INSTRUCTIONS TO FOLLOW -> Set each record down exactly, excluding all images.

[Stored items]
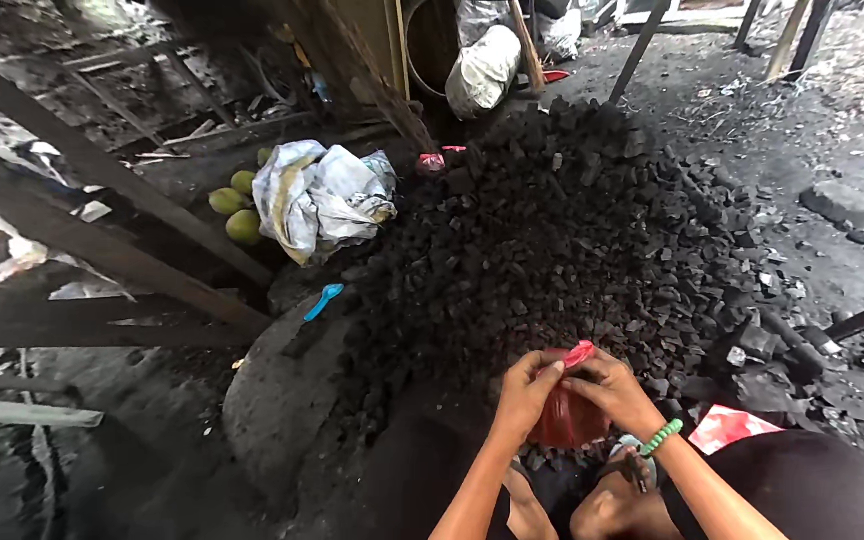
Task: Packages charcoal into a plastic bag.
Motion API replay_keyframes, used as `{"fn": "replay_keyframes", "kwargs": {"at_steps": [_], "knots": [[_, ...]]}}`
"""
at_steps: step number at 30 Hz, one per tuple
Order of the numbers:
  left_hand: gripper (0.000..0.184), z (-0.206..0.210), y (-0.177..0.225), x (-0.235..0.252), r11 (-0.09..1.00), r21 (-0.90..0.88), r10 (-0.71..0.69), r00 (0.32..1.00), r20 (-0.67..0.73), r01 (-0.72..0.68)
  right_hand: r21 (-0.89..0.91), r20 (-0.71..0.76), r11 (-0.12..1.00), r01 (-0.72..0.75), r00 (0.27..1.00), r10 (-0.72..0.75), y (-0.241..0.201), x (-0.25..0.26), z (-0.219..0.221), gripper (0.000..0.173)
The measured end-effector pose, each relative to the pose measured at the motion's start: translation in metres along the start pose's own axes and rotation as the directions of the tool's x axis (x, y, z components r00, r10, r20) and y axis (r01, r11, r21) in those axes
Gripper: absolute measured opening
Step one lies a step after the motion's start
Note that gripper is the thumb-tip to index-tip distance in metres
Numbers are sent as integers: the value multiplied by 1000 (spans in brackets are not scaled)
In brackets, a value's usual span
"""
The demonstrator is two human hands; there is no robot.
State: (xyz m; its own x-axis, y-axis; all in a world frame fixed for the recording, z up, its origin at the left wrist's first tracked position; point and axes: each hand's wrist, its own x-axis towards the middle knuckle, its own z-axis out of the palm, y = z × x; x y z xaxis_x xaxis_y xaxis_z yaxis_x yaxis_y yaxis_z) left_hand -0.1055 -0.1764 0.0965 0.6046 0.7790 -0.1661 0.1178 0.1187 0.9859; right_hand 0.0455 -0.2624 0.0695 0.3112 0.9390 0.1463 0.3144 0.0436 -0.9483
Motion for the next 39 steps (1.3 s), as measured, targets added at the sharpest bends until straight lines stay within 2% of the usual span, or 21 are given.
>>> {"fn": "replay_keyframes", "kwargs": {"at_steps": [3,6,8,11,13,15,17,19,21,23,25,28,29,31,33,34,35,36,37,38,39], "knots": [[17,-5,4,8,972,224,-60,997,-54,71,-134,-119,965,226,963,-242,12,1,13,12],[22,-14,14,11,894,439,-90,996,-16,87,-204,-89,924,324,934,-347,20,3,19,13],[22,-17,15,8,855,518,-47,999,3,38,-219,-54,939,266,957,-284,20,4,20,15],[27,-18,1,2,778,621,84,995,55,-100,-151,28,988,42,999,-38,13,2,15,18],[28,-12,-12,-3,660,721,218,972,87,-213,-135,59,991,6,998,2,16,1,15,18],[30,-6,-17,-8,591,770,242,964,113,-239,-151,88,988,35,996,-22,21,0,16,18],[36,-3,-8,-9,689,717,17,992,123,-101,-204,105,975,90,992,-69,26,-2,18,20],[38,-3,0,-4,842,522,-215,972,92,137,-263,91,954,142,988,-122,28,-5,19,20],[31,-2,3,-3,921,209,-345,938,42,330,-259,48,949,179,984,-173,27,-6,19,18],[26,-5,7,-4,915,-28,-401,915,41,402,-202,47,969,140,990,-133,23,-5,16,23],[27,-7,9,-6,919,-66,-385,921,50,388,-163,72,983,79,995,-68,13,-4,12,38],[32,-10,12,-9,932,139,-350,932,94,336,-242,-25,951,191,979,-203,10,-5,20,39],[33,-10,11,-10,923,264,-317,942,113,279,-287,-56,928,239,963,-265,10,-5,24,37],[35,-12,15,-12,835,539,-227,962,151,112,-394,-67,850,348,912,-405,11,-4,28,34],[31,-11,13,-13,683,725,-29,989,143,-85,-472,-44,777,416,869,-492,12,-2,28,34],[27,-11,5,-13,614,769,135,983,123,-181,-491,-41,761,424,861,-506,12,-3,26,35],[24,-14,-7,-10,541,790,331,937,115,-288,-504,-43,751,426,857,-514,11,-3,23,35],[20,-20,-19,-4,462,802,493,861,123,-379,-517,-45,744,424,854,-519,9,-3,17,35],[18,-28,-29,1,391,808,599,788,141,-442,-529,-45,736,423,852,-522,7,-4,11,36],[16,-38,-38,6,340,814,646,746,162,-471,-544,-49,728,416,851,-523,6,-5,4,37],[15,-48,-45,8,310,821,655,733,181,-479,-555,-56,731,398,859,-510,8,-7,-3,37]]}}
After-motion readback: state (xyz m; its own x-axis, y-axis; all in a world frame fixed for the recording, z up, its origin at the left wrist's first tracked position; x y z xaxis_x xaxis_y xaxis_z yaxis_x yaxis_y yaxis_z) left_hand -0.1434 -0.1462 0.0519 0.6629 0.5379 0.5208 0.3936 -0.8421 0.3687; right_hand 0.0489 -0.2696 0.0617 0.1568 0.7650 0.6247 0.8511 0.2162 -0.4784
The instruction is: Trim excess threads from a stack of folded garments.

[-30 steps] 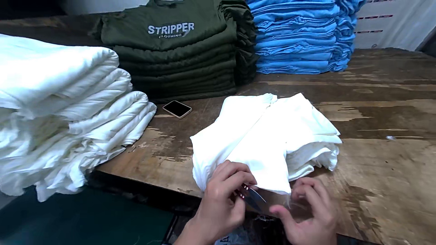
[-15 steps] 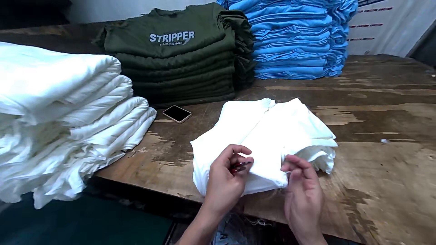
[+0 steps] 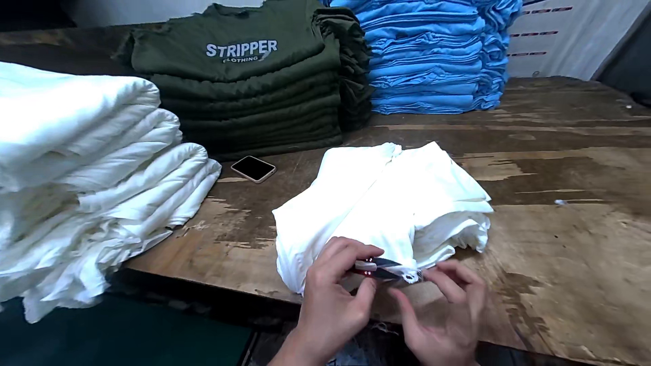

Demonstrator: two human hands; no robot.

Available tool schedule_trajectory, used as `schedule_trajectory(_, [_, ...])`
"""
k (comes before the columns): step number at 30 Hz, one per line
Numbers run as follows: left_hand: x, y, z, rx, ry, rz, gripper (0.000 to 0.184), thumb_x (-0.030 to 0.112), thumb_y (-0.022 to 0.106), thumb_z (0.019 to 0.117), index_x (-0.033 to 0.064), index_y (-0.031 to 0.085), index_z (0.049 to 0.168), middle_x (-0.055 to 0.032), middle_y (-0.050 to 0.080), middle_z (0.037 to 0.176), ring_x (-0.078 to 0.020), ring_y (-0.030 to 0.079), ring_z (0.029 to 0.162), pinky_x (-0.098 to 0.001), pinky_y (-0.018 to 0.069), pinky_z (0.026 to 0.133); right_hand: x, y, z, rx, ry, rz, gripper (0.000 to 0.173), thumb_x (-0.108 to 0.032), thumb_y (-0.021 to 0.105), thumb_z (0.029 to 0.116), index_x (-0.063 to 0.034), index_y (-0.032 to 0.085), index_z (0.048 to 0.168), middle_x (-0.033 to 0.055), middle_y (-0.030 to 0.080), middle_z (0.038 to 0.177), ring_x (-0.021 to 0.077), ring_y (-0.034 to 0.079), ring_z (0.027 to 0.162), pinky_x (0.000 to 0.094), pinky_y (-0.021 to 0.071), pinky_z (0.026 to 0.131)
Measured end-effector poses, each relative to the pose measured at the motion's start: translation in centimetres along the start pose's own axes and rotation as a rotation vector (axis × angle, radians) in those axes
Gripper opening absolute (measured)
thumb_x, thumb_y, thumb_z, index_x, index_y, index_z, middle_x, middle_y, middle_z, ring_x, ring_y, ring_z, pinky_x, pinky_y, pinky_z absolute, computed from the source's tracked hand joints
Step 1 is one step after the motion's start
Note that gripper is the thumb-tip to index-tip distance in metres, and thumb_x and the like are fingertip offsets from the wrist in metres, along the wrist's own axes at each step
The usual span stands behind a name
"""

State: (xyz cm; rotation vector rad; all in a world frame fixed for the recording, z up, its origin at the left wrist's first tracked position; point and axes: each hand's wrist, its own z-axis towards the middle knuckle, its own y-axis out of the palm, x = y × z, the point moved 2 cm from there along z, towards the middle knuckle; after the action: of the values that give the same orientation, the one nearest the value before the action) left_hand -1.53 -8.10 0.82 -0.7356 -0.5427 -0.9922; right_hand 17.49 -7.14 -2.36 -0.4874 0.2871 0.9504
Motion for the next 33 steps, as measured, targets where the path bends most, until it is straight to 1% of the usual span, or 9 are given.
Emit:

SOLUTION TO THIS TASK ->
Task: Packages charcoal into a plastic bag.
Motion API replay_keyframes, used as `{"fn": "replay_keyframes", "kwargs": {"at_steps": [_], "knots": [[_, ...]]}}`
"""
at_steps: step number at 30 Hz, one per tuple
Order of the numbers:
  left_hand: gripper (0.000..0.184), z (-0.206..0.210), y (-0.177..0.225), x (-0.235..0.252), r11 (-0.09..1.00), r21 (-0.90..0.88), r10 (-0.71..0.69), r00 (0.32..1.00), r20 (-0.67..0.73), r01 (-0.72..0.68)
  right_hand: r21 (-0.89..0.91), r20 (-0.71..0.76), r11 (-0.12..1.00), r01 (-0.72..0.75), r00 (0.27..1.00), r10 (-0.72..0.75), y (-0.241..0.201), x (-0.25..0.26), z (-0.219..0.221), gripper (0.000..0.173)
The measured end-effector pose, each relative to the pose measured at the motion's start: translation in metres along the start pose's own axes and rotation as the directions of the tool's x axis (x, y, z components r00, r10, r20) and y axis (r01, r11, r21) in those axes
Gripper: absolute measured opening
Step one lies a step after the motion's start
Note that gripper is the thumb-tip to index-tip distance in metres
Numbers are sent as integers: the value multiplied by 1000 (spans in brackets are not scaled)
In brackets, a value's usual span
"""
The demonstrator is two human hands; there is no robot.
State: (xyz m; its own x-axis, y-axis; all in a world frame fixed for the recording, z up, its origin at the left wrist's first tracked position; point and axes: each hand's wrist, its own x-axis towards the middle knuckle, its own z-axis out of the palm, y = z × x; x y z xaxis_x xaxis_y xaxis_z yaxis_x yaxis_y yaxis_z) left_hand -0.1055 -0.1764 0.0965 0.6046 0.7790 -0.1661 0.1178 0.1187 0.9859; right_hand 0.0455 -0.2624 0.0695 0.3112 0.9390 0.1463 0.3144 0.0436 -0.9483
Motion for the next 39 steps (1.3 s), as measured, targets added at the sharpest bends until straight lines stay within 2% of the usual span, or 21 are given.
>>> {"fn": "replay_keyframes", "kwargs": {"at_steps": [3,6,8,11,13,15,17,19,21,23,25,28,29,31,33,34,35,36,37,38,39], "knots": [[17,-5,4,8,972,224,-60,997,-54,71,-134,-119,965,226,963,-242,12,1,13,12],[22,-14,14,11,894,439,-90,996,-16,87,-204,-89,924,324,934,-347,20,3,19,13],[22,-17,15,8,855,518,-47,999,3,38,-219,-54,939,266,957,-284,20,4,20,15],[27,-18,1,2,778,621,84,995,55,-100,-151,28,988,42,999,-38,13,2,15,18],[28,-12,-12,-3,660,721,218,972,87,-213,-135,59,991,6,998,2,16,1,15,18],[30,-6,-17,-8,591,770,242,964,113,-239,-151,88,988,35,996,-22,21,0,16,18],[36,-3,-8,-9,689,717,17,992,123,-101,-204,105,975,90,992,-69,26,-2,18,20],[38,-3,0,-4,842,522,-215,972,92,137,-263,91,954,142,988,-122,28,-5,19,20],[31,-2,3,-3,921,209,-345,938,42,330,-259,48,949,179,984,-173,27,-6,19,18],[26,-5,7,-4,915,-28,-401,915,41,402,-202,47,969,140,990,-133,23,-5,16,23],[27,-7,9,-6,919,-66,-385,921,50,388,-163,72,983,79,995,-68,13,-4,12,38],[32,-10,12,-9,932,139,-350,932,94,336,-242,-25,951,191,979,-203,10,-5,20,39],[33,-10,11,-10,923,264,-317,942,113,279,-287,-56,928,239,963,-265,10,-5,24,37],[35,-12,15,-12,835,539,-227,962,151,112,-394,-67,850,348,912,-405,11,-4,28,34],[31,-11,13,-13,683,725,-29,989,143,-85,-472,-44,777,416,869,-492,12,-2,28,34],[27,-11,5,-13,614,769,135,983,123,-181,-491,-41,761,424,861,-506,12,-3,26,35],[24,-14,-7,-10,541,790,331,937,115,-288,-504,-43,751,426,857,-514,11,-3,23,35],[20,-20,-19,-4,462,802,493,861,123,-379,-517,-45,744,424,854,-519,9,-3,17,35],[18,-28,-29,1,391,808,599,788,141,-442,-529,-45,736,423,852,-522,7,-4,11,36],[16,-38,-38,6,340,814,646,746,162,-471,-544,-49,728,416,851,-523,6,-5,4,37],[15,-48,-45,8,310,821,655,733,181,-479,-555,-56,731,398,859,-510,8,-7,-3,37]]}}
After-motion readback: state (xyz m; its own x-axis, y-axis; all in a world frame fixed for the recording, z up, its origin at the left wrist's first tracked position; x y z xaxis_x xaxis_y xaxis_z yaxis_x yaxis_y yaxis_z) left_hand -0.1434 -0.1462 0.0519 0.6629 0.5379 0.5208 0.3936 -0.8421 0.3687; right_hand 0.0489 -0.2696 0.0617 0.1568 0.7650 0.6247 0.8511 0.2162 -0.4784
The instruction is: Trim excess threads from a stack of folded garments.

[-30 steps] 
[-15 steps] 
[+0 steps] 

Demonstrator: two human hands; no robot.

Available tool schedule_trajectory, used as `schedule_trajectory(_, [_, ...])`
"""
k (comes before the columns): step number at 30 Hz, one per line
Numbers run as follows: left_hand: x, y, z, rx, ry, rz, gripper (0.000 to 0.184), thumb_x (-0.030 to 0.112), thumb_y (-0.022 to 0.106), thumb_z (0.019 to 0.117), index_x (-0.033 to 0.064), index_y (-0.031 to 0.085), index_z (0.049 to 0.168), middle_x (-0.055 to 0.032), middle_y (-0.050 to 0.080), middle_z (0.037 to 0.176), ring_x (-0.078 to 0.020), ring_y (-0.030 to 0.079), ring_z (0.029 to 0.162), pinky_x (-0.098 to 0.001), pinky_y (-0.018 to 0.069), pinky_z (0.026 to 0.133); right_hand: x, y, z, rx, ry, rz, gripper (0.000 to 0.173), thumb_x (-0.108 to 0.032), thumb_y (-0.021 to 0.105), thumb_z (0.029 to 0.116), index_x (-0.063 to 0.034), index_y (-0.032 to 0.085), index_z (0.048 to 0.168), middle_x (-0.033 to 0.055), middle_y (-0.030 to 0.080), middle_z (0.038 to 0.177), ring_x (-0.021 to 0.077), ring_y (-0.034 to 0.079), ring_z (0.027 to 0.162), pinky_x (0.000 to 0.094), pinky_y (-0.021 to 0.071), pinky_z (0.026 to 0.131)
Measured end-effector poses, each relative to the pose measured at the motion's start: translation in centimetres along the start pose's own axes and rotation as a rotation vector (axis × angle, radians) in those axes
Gripper opening absolute (measured)
thumb_x, thumb_y, thumb_z, index_x, index_y, index_z, middle_x, middle_y, middle_z, ring_x, ring_y, ring_z, pinky_x, pinky_y, pinky_z absolute, computed from the source's tracked hand joints
Step 1 is one step after the motion's start
Note that gripper is the thumb-tip to index-tip distance in metres, and thumb_x and the like are fingertip offsets from the wrist in metres, along the wrist's own axes at each step
The usual span stands behind a name
"""

State: (xyz cm; rotation vector rad; all in a world frame fixed for the recording, z up, its origin at the left wrist's first tracked position; point and axes: each hand's wrist, its own z-axis towards the middle knuckle, its own y-axis out of the palm, x = y × z, the point moved 2 cm from there along z, towards the middle knuckle; after the action: of the values that give the same orientation, the one nearest the value before the action) left_hand -1.53 -8.10 0.82 -0.7356 -0.5427 -0.9922; right_hand 17.49 -7.14 -2.36 -0.4874 0.2871 0.9504
Motion for the next 33 steps, as measured, targets where the path bends most, until it is straight to 1% of the usual span, or 9 are given.
Emit:

No more output is required for this exercise.